FOLHA DE AMOR
Receosa de que sua mãe a abandone como o pai o fez , quando se separaram há três anos, Zazita mergulha nas profundas águas salgadas de sua tristeza.
Pela primeira vez, permite que a avó sente-se na beirada de sua cama e a envolva com a manta xadrez, como uma balinha enrolada (como ela costumava fazer quando sua mãe era pequena).
Acariciando suas mãos, a avó conta-lhe uma história:
“Quando eu era ainda menina, caminhava com meu irmão pelo campo quando avistamos um enorme formigueiro. Observamos bem de perto o quanto as formigas eram organizadas. Não paravam de carregar coisas. Uma infinidade delas. Uma atrás da outra...
Seguimos atentamente a fina e negra trilha que formavam sobre a terra carregando cada qual o seu peso nas costas.
Eu estava admirada pelo esforço que elas faziam para levar uma simples e pequena folha para dentro do formigueiro.
Enquanto me concentrava no que via e fantasiava o mundo de dentro do formigueiro, meu irmão chutou fortemente a montanha fofa de terra vermelha.
Vi sua grosseira botina ficar sem cor, tal a covardia. Tudo desmoronou numa fração de segundos.
Não existia mais nenhuma trilha organizada. As minúsculas formigas estavam espalhadas, desnorteadas, sem referência, sem caminho a seguir.
Naquele exato momento compreendi o significado do desmoronamento de uma casa, de uma família. Tanto trabalho para nada.
Fiquei inconformada com a maldade do meu irmão.
Quando retornei àquele campo, após meses, meu pai assinalou o novo formigueiro que havia se formado no mesmo lugar.

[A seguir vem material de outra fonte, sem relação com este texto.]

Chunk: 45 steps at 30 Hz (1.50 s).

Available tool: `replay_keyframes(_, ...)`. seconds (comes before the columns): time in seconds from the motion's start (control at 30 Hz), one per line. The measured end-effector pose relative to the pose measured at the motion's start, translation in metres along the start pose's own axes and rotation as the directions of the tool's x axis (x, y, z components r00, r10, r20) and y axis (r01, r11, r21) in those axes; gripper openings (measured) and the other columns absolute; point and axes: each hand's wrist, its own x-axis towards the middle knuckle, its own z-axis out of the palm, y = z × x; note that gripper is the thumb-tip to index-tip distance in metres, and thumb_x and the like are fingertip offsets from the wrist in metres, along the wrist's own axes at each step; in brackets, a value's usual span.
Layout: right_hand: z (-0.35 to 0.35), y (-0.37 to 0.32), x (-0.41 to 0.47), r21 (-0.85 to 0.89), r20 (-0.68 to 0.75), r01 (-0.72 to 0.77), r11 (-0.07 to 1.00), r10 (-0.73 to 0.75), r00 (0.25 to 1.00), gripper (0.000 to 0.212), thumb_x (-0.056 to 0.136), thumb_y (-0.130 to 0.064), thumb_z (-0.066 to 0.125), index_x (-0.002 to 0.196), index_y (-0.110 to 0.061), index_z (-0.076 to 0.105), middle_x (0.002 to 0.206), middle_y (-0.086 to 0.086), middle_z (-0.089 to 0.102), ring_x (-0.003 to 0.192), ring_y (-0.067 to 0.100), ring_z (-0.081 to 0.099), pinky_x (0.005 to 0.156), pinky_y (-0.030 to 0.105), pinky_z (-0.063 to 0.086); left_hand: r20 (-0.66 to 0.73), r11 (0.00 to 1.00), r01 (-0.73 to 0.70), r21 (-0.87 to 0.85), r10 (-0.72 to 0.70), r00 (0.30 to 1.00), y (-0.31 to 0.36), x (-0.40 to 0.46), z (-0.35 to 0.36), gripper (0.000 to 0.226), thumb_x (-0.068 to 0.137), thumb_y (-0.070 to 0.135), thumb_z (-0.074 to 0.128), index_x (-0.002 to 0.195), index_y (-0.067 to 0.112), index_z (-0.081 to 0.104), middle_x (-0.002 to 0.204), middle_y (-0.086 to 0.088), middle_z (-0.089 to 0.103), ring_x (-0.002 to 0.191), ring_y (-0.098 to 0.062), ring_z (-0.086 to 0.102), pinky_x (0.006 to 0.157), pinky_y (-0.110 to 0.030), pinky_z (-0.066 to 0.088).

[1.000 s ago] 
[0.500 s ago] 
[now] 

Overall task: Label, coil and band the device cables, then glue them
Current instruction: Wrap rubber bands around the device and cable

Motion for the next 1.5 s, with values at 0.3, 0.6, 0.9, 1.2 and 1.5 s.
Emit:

Foi assim que aprendi, que aconteça o que acontecer, existe uma força interior desmedida em cada ser criado neste mundo - o impulso - que o faz levantar-se do chão para começar tudo de novo.
Enquanto a neta, receosa do descaso, chorava por uma perda imaginada, conforme lhe surpreendera o pai, docemente, sua avó completou:
- “É o que a sua mãe arrisca fazer. A cada novo dia ela espera o sol nascer, joga no lixo uma folha de dor, junta mais uma folha de amor e a traz para dentro de casa. É desta forma que pretende recuperar sua auto-estima, o equilíbrio da família. Você, minha neta, é o centro de tudo, a melhor parte, a jóia mais preciosa que seu pai deixou, quando partiu.”
Duas grossas lágrimas, as últimas daquela noite, caíram sobre a manta e o macio lençol de algodão, antes que oferecesse o rosto e um abraço para receber o afetuoso beijo da avó.
Na manhã seguinte Zazita acorda com o barulho dos pingos de chuva ainda batendo na vidraça. Coloca os óculos e vê claramente: não são lamentos, são cristais do céu. Tudo brilha lá fora com os reflexos multicores.